EXERCISE:
The entries must be retyped exactly, down to the last line.

AVAILABLE DATA:

--- START ---

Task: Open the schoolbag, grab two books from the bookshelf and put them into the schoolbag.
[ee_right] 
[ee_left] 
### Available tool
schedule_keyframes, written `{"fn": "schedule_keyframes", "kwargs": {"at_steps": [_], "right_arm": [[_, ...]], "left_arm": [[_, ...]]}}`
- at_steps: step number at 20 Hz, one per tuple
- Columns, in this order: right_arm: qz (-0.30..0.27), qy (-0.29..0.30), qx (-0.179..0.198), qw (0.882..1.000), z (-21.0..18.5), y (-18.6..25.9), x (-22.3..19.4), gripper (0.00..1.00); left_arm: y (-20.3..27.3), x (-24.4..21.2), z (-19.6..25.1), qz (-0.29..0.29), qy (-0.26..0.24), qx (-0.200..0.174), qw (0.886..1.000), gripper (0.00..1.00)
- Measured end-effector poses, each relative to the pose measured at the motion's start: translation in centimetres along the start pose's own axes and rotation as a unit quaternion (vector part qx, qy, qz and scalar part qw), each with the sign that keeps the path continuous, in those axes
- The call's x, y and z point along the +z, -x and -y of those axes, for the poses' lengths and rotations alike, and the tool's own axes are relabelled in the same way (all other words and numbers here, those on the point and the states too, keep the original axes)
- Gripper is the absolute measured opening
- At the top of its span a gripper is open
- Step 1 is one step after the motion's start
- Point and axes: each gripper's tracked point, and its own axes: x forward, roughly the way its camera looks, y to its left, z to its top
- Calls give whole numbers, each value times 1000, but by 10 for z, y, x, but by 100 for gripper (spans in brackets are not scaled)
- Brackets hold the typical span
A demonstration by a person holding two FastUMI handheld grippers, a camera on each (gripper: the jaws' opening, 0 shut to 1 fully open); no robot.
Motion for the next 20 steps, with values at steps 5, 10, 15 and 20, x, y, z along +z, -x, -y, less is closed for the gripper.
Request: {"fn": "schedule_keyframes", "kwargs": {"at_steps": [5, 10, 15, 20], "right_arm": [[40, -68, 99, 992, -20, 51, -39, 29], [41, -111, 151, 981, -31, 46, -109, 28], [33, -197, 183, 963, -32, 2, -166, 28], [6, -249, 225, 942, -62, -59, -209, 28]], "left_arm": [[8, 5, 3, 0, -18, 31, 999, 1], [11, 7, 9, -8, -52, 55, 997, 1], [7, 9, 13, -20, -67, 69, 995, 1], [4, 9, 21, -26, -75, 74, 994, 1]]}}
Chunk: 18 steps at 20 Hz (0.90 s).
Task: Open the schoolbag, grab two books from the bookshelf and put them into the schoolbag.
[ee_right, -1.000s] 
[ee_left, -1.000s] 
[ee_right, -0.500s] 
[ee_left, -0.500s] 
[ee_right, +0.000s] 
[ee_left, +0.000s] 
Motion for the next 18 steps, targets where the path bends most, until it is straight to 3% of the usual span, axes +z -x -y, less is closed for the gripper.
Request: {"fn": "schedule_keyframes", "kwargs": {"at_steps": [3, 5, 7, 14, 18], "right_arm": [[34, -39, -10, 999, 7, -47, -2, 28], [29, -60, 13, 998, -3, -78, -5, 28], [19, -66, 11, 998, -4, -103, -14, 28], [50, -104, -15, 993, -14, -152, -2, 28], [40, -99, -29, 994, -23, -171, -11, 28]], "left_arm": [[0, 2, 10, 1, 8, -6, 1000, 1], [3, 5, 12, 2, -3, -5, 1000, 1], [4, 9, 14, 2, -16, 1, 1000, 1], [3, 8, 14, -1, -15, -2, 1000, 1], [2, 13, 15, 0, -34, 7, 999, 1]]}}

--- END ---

WRITTEN REPLY:
Task: Open the schoolbag, grab two books from the bookshelf and put them into the schoolbag.
[ee_right] 
[ee_left] 
### Available tool
schedule_keyframes, written `{"fn": "schedule_keyframes", "kwargs": {"at_steps": [_], "right_arm": [[_, ...]], "left_arm": [[_, ...]]}}`
- at_steps: step number at 20 Hz, one per tuple
- Columns, in this order: right_arm: qz (-0.30..0.27), qy (-0.29..0.30), qx (-0.179..0.198), qw (0.882..1.000), z (-21.0..18.5), y (-18.6..25.9), x (-22.3..19.4), gripper (0.00..1.00); left_arm: y (-20.3..27.3), x (-24.4..21.2), z (-19.6..25.1), qz (-0.29..0.29), qy (-0.26..0.24), qx (-0.200..0.174), qw (0.886..1.000), gripper (0.00..1.00)
- Measured end-effector poses, each relative to the pose measured at the motion's start: translation in centimetres along the start pose's own axes and rotation as a unit quaternion (vector part qx, qy, qz and scalar part qw), each with the sign that keeps the path continuous, in those axes
- The call's x, y and z point along the +z, -x and -y of those axes, for the poses' lengths and rotations alike, and the tool's own axes are relabelled in the same way (all other words and numbers here, those on the point and the states too, keep the original axes)
- Gripper is the absolute measured opening
- At the top of its span a gripper is open
- Step 1 is one step after the motion's start
- Point and axes: each gripper's tracked point, and its own axes: x forward, roughly the way its camera looks, y to its left, z to its top
- Calls give whole numbers, each value times 1000, but by 10 for z, y, x, but by 100 for gripper (spans in brackets are not scaled)
- Brackets hold the typical span
A demonstration by a person holding two FastUMI handheld grippers, a camera on each (gripper: the jaws' opening, 0 shut to 1 fully open); no robot.
Motion for the next 20 steps, with values at steps 5, 10, 15 and 20, x, y, z along +z, -x, -y, less is closed for the gripper.
Request: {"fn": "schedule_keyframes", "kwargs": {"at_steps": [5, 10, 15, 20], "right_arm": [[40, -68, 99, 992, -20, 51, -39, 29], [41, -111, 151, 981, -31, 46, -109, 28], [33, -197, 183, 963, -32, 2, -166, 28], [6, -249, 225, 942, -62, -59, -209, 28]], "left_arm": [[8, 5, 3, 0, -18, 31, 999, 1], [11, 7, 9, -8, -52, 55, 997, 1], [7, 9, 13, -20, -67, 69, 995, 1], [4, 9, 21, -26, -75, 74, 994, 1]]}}
Chunk: 18 steps at 20 Hz (0.90 s).
Task: Open the schoolbag, grab two books from the bookshelf and put them into the schoolbag.
[ee_right, -1.000s] 
[ee_left, -1.000s] 
[ee_right, -0.500s] 
[ee_left, -0.500s] 
[ee_right, +0.000s] 
[ee_left, +0.000s] 
Motion for the next 18 steps, targets where the path bends most, until it is straight to 3% of the usual span, axes +z -x -y, less is closed for the gripper.
Request: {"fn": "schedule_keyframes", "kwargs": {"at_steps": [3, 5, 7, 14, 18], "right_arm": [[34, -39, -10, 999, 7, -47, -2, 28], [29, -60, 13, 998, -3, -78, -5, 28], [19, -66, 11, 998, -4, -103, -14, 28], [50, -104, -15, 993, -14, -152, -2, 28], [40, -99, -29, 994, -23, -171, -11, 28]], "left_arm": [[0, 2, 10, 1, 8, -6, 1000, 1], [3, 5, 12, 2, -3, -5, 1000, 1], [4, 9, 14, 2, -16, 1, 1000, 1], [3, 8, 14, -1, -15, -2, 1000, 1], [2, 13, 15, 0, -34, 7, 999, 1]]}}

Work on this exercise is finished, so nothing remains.